Dopo il Super Tuesday Biden, Trump e le elezioni statunitensi

Il Super Tuesday, com’è noto recentemente svoltosi negli Usa, ha praticamente scelto i due candidati che si contenderanno la Casa Bianca il prossimo mese di novembre: Joe Biden per il partito Democratico e Donald Trump per il partito Repubblicano.

Nessuna sorpresa, dunque: questi erano infatti i nomi che si attendevano già fin dall’inizio della sfida per le Primarie.

Ora va detto che se il mainstream è tutto schierato a favore di Joe Biden non c’è affatto da meravigliarsene: il Potere con la P maiuscola lo sostiene perché l’attuale presidente americano rappresenta, come meglio non potrebbe, le grandi lobbies della finanza, delle armi e della comunicazione di massa.

Il rappresentante del governo Usa ha frequentato, infatti, per la maggior parte della sua vita, “la stanza dei bottoni” e se ha fatto una tale carriera lo deve appunto alla sua comprovata “affidabilità” per i poteri suddetti. Ha vissuto di politica senza mai lavorare e sarebbe, quindi, strano se ora si interessasse all’economia reale, ancora più improbabile che lo facesse a ottant’anni suonati e per di più mal portati. Inoltre, l’ideologia Woke, che il partito Democratico Usa sostiene, è quanto di più confusionario e devastante si possa immaginare per una società che volesse essere ben organizzata e ben diretta. Infatti, ben lungi dal favorire l’integrazione e l’inclusione sociale, come a parole vorrebbe, non fa altro che suscitare odi e rancori tra i vari gruppi o classi sociali, rendendo i rapporti sempre più difficili. Biden, poco attento ai problemi interni del Paese e, in particolare, alle necessità del ceto medio, ha favorito un’immigrazione incontrollata e condotto una politica bellicista che ha creato sempre nuovi fronti di guerra e nuovi conflitti in giro per il mondo.   

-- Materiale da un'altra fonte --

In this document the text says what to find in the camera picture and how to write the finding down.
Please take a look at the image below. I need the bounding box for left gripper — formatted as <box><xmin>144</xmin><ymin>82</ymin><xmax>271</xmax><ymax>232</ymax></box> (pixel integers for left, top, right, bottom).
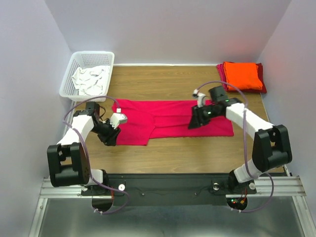
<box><xmin>91</xmin><ymin>118</ymin><xmax>121</xmax><ymax>147</ymax></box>

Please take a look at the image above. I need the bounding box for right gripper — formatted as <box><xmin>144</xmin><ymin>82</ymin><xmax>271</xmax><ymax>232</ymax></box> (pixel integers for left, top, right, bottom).
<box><xmin>187</xmin><ymin>103</ymin><xmax>221</xmax><ymax>129</ymax></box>

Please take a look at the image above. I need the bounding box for pink red t-shirt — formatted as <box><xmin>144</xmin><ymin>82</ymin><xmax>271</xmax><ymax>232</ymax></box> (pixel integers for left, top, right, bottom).
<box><xmin>117</xmin><ymin>99</ymin><xmax>234</xmax><ymax>146</ymax></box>

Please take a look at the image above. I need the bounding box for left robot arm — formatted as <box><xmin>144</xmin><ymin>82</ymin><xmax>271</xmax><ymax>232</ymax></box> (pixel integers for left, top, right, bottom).
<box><xmin>47</xmin><ymin>102</ymin><xmax>127</xmax><ymax>195</ymax></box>

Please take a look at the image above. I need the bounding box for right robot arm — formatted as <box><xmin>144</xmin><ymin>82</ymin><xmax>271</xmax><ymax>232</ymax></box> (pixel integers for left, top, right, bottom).
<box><xmin>188</xmin><ymin>86</ymin><xmax>292</xmax><ymax>193</ymax></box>

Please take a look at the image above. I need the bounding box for white crumpled t-shirt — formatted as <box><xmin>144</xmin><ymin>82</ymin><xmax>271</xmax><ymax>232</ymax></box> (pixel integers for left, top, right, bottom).
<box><xmin>71</xmin><ymin>65</ymin><xmax>110</xmax><ymax>96</ymax></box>

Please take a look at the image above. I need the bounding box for white plastic basket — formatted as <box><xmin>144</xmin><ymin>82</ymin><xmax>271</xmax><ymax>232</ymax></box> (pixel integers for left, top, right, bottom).
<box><xmin>59</xmin><ymin>51</ymin><xmax>115</xmax><ymax>102</ymax></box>

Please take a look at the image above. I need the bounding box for folded orange t-shirt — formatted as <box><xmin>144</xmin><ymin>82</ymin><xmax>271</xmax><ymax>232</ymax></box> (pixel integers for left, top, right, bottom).
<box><xmin>223</xmin><ymin>62</ymin><xmax>263</xmax><ymax>91</ymax></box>

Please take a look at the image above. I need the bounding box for folded dark red t-shirt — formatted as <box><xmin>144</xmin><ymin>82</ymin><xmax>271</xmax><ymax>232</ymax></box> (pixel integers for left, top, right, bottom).
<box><xmin>216</xmin><ymin>63</ymin><xmax>267</xmax><ymax>93</ymax></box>

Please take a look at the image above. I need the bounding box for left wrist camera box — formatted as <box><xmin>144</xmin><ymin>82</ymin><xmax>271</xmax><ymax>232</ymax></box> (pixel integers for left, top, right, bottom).
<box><xmin>110</xmin><ymin>108</ymin><xmax>127</xmax><ymax>129</ymax></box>

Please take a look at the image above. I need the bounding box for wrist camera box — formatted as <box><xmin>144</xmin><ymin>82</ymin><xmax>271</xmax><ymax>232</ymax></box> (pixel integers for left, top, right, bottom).
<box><xmin>192</xmin><ymin>89</ymin><xmax>206</xmax><ymax>108</ymax></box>
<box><xmin>110</xmin><ymin>108</ymin><xmax>127</xmax><ymax>129</ymax></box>

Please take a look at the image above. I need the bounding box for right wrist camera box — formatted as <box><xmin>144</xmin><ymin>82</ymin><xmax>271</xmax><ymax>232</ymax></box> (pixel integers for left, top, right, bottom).
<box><xmin>192</xmin><ymin>89</ymin><xmax>206</xmax><ymax>108</ymax></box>

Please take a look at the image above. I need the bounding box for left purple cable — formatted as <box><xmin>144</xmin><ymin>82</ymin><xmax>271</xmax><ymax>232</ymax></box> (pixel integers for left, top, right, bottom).
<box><xmin>62</xmin><ymin>96</ymin><xmax>130</xmax><ymax>215</ymax></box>

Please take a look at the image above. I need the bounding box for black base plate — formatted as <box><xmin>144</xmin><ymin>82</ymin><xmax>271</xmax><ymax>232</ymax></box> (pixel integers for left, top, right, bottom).
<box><xmin>83</xmin><ymin>173</ymin><xmax>256</xmax><ymax>206</ymax></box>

Donald Trump è l’esatto opposto. Imprenditore di successo, abituato agli accordi e ai negoziati, è il classico uomo che si è fatto da sé. Forse un po’ troppo diretto e poco incline ai toni moderati, difende con vigore i valori tradizionali della famiglia, della patria e della religione, oggi troppo spesso, a torto, ignorati. Si è impegnato, nel passato quadriennio di governo, a favore della crescita economica e del lavoro, ha dialogato con tutti i leader del globo inaugurando una politica di pace e di stabilità. Se è vero che nei confronti della Ue ha usato spesso toni molto duri e di totale disistima, di certo lo ha fatto non senza valide motivazioni: del resto, se gli Usa di Trump volessero, infatti, prendere le distanze dall’attuale Ue potrebbe anche non essere un male se i popoli europei ne approfittassero per rendersi più autonomi dall’alleato atlantico e fossero in grado di creare un organismo politico migliore, più compatto e meglio organizzato di quel che non sia ora. Ci sembra, infatti, che se l’Europa la smettesse di andare a rimorchio degli Usa, ma camminasse invece con le sue gambe, le cose potrebbero andare meglio. Oggi come oggi, infatti, la Ue, in politica internazionale, conta meno di zero.

Le elezioni di novembre si avvicinano, i due candidati ormai sono stati scelti dai rispettivi schieramenti e possiamo essere certi che fin da subito partirà la campagna di delegittimazione reciproca, ma la situazione politica non è la stessa di 4 anni fa: nel popolo americano prevale la voglia di pace e di disimpegno nei confronti della politica estera portata finora avanti dall’attuale amministrazione yankees.